* _WHAT THIS TASK INVOLVES_
The span to repeat in the listing below runs from the line containing "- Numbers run" to the line containing "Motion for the", inclusive. Repeat it exactly, and only it.
== Segment start ==
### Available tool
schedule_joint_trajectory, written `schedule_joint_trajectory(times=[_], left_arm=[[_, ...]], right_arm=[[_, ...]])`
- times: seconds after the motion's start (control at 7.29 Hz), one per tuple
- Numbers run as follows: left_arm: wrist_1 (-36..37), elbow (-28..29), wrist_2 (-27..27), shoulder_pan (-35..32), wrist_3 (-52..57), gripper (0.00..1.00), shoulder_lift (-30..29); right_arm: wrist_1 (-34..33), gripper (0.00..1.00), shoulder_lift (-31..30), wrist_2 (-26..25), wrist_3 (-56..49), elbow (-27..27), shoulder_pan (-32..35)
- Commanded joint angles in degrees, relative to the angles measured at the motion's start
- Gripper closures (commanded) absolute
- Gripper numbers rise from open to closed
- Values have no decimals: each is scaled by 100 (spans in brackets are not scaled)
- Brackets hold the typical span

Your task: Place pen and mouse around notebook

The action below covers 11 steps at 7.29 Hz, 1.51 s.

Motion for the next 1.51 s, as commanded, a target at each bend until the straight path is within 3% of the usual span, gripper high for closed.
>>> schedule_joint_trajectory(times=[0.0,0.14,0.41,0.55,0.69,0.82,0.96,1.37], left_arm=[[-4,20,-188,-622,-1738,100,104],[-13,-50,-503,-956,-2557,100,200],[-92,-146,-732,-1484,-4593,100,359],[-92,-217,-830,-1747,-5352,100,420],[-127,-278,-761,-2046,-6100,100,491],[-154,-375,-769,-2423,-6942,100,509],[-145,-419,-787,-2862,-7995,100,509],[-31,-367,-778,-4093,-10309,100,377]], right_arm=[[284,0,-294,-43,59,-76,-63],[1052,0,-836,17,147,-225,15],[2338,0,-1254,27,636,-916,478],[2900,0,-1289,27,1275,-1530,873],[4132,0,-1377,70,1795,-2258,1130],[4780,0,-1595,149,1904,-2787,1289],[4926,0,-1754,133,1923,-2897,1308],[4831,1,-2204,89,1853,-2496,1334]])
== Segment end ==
* _TASK ANSWER_
- Numbers run as follows: left_arm: wrist_1 (-36..37), elbow (-28..29), wrist_2 (-27..27), shoulder_pan (-35..32), wrist_3 (-52..57), gripper (0.00..1.00), shoulder_lift (-30..29); right_arm: wrist_1 (-34..33), gripper (0.00..1.00), shoulder_lift (-31..30), wrist_2 (-26..25), wrist_3 (-56..49), elbow (-27..27), shoulder_pan (-32..35)
- Commanded joint angles in degrees, relative to the angles measured at the motion's start
- Gripper closures (commanded) absolute
- Gripper numbers rise from open to closed
- Values have no decimals: each is scaled by 100 (spans in brackets are not scaled)
- Brackets hold the typical span

Your task: Place pen and mouse around notebook

The action below covers 11 steps at 7.29 Hz, 1.51 s.

Motion for the next 1.51 s, as commanded, a target at each bend until the straight path is within 3% of the usual span, gripper high for closed.

With that, the answer is complete.